Фантастические существа в космическом зверинце в черновиках были другими… Вместо слоноподобных бронированных тараканов - слоноподобные жабы. Вместо полурыб-полуптиц ростом с автомобиль - гусеницы ростом с автомобиль. Что-то невероятно расцвеченное, зубастое и крылатое - что-то крылатое и безногое…
Некоторых чудищ он пытался изобразить на бумаге. Я храню эти рисунки. Я буду показывать их своим детишкам (или детишкам своих друзей) с приговором: "Вот что будет с тобой, мальчуган, если ты не будешь чистить зубы по утрам и не станешь пить кипяченое молоко с пенками".
<…>
У некоторых чудищ во время невесомости внутренности вываливались через рот и болтались этаким гнойно-желтым клубком - бр-р-р… Не знаю, как они обходились, но в общем и целом такие изменения в их организме как-то мало влияли на их самочувствие уже через два-три часа…
Интересны варианты какого-либо термина или слова, встречающиеся у Стругацких в рукописях довольно часто.

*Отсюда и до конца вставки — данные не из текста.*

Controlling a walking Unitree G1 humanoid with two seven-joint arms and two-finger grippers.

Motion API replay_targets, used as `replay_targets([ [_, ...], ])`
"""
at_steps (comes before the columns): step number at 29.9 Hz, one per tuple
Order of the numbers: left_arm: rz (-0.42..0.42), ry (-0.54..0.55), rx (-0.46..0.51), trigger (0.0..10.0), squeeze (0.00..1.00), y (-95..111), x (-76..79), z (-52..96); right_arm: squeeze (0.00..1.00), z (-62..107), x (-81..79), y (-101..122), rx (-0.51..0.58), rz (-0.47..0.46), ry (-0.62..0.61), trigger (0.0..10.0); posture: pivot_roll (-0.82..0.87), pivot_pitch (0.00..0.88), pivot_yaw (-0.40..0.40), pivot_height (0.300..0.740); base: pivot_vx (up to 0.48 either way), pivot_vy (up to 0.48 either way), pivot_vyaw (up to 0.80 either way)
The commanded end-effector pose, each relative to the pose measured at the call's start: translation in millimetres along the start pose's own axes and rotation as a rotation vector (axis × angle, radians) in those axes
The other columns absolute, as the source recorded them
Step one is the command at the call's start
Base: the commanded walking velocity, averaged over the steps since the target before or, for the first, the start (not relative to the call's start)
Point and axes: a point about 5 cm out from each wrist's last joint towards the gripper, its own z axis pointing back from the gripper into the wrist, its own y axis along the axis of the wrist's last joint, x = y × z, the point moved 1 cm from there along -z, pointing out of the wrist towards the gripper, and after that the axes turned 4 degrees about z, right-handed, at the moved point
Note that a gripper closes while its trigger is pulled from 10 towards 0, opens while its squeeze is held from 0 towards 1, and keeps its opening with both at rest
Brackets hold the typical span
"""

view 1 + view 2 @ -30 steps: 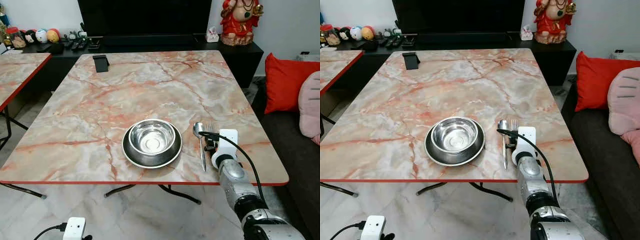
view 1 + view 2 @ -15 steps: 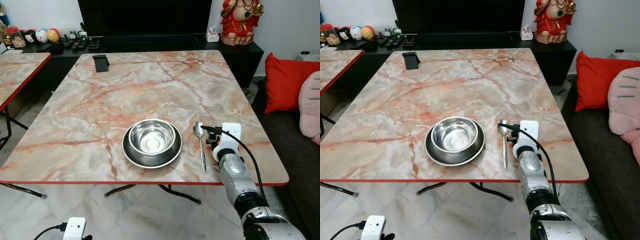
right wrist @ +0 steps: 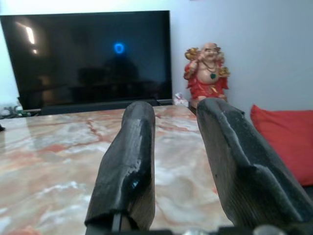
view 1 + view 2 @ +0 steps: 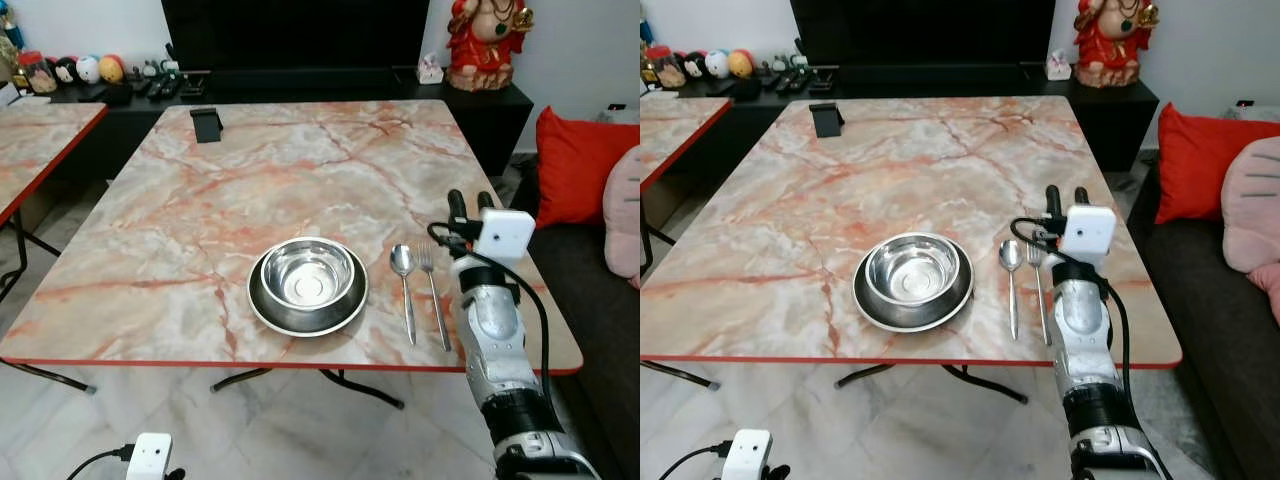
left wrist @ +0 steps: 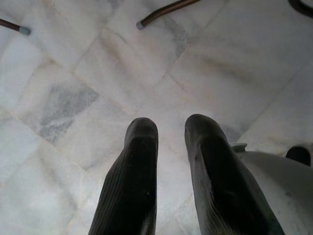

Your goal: Setting the table

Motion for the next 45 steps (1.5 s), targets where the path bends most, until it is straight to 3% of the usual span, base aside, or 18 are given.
replay_targets([
  [1, 0.008, 0.005, -0.007, 10.0, 0.00, -3, -0.5, 0.9, 0.00, 1.3, 9.5, 9, 0.041, -0.008, -0.036, 10.0, 0.04, 0.000, 0.031, 0.724, 0.000, 0.000, 0.00],
  [5, 0.041, 0.013, -0.013, 10.0, 0.00, -7, -0.4, 1.8, 0.00, 9.4, 16.6, 12, 0.049, -0.013, -0.041, 10.0, 0.02, 0.000, 0.028, 0.724, 0.000, 0.000, 0.00],
  [11, 0.065, 0.013, -0.016, 10.0, 0.00, -10, 2.4, 2.5, 0.00, 16.2, 10.3, 14, 0.041, -0.015, -0.010, 10.0, 0.03, 0.000, 0.017, 0.724, 0.000, 0.289, 0.00],
  [30, 0.052, -0.001, -0.001, 10.0, 0.00, -6, 5.6, 1.0, 0.00, 15.0, -3.4, 25, 0.063, 0.009, 0.037, 10.0, 0.03, 0.000, 0.009, 0.724, 0.000, 0.480, 0.00],
  [36, 0.046, -0.008, 0.007, 10.0, 0.00, -4, 8.3, -0.2, 0.00, 17.6, -14.4, 31, 0.101, 0.047, 0.095, 10.0, 0.03, 0.000, 0.013, 0.724, 0.000, 0.378, 0.25],
  [45, 0.040, -0.012, 0.015, 10.0, 0.00, -2, 7.7, -0.4, 0.00, 21.2, -17.1, 29, 0.095, 0.015, 0.091, 10.0, 0.03, 0.000, 0.016, 0.724, 0.000, 0.438, 0.28],
])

Они как бы пробуют слово на вкус. К примеру, предложение: "Мне ужасно захотелось пожать плечами, повернуться и неторопливо двинуться обратно к выходу с выражением благородной горечи на лице, как делает солидный человек, огромным усилием воли заставивший себя зайти с больным зубом в поликлинику и узнавший, что зубной врач сегодня не принимает". Сначала: "…как делает гражданин…", потом: "…как делает всякий уважающий себя мужчина…" и уже потом: "…как делает солидный человек…".